TASK STATEMENT →
Repeat the data exactly, every last line of it.

INFORMATION SUPPLIED →
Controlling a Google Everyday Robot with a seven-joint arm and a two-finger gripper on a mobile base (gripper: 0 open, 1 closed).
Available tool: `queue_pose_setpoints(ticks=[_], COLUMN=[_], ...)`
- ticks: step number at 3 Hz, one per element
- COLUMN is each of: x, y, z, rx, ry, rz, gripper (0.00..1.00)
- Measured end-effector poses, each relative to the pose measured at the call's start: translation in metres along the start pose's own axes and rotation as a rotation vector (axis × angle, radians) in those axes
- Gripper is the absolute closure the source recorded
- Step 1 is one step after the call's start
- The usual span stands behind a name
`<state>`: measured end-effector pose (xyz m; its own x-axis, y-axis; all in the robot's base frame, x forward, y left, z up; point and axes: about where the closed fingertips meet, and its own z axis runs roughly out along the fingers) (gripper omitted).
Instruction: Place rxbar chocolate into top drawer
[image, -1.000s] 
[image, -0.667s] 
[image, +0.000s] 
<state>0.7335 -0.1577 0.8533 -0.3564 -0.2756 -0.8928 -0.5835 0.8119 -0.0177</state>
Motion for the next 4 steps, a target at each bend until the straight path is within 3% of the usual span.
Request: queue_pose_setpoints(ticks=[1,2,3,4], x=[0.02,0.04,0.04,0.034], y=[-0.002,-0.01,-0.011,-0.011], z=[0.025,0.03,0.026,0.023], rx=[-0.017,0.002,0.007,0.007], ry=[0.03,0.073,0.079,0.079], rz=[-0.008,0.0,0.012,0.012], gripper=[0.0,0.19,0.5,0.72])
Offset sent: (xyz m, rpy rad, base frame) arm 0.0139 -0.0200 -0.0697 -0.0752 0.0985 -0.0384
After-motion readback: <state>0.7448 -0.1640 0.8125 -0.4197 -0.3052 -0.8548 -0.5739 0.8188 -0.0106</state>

EXERCISE SOLUTION →
Controlling a Google Everyday Robot with a seven-joint arm and a two-finger gripper on a mobile base (gripper: 0 open, 1 closed).
Available tool: `queue_pose_setpoints(ticks=[_], COLUMN=[_], ...)`
- ticks: step number at 3 Hz, one per element
- COLUMN is each of: x, y, z, rx, ry, rz, gripper (0.00..1.00)
- Measured end-effector poses, each relative to the pose measured at the call's start: translation in metres along the start pose's own axes and rotation as a rotation vector (axis × angle, radians) in those axes
- Gripper is the absolute closure the source recorded
- Step 1 is one step after the call's start
- The usual span stands behind a name
`<state>`: measured end-effector pose (xyz m; its own x-axis, y-axis; all in the robot's base frame, x forward, y left, z up; point and axes: about where the closed fingertips meet, and its own z axis runs roughly out along the fingers) (gripper omitted).
Instruction: Place rxbar chocolate into top drawer
[image, -1.000s] 
[image, -0.667s] 
[image, +0.000s] 
<state>0.7335 -0.1577 0.8533 -0.3564 -0.2756 -0.8928 -0.5835 0.8119 -0.0177</state>
Motion for the next 4 steps, a target at each bend until the straight path is within 3% of the usual span.
Request: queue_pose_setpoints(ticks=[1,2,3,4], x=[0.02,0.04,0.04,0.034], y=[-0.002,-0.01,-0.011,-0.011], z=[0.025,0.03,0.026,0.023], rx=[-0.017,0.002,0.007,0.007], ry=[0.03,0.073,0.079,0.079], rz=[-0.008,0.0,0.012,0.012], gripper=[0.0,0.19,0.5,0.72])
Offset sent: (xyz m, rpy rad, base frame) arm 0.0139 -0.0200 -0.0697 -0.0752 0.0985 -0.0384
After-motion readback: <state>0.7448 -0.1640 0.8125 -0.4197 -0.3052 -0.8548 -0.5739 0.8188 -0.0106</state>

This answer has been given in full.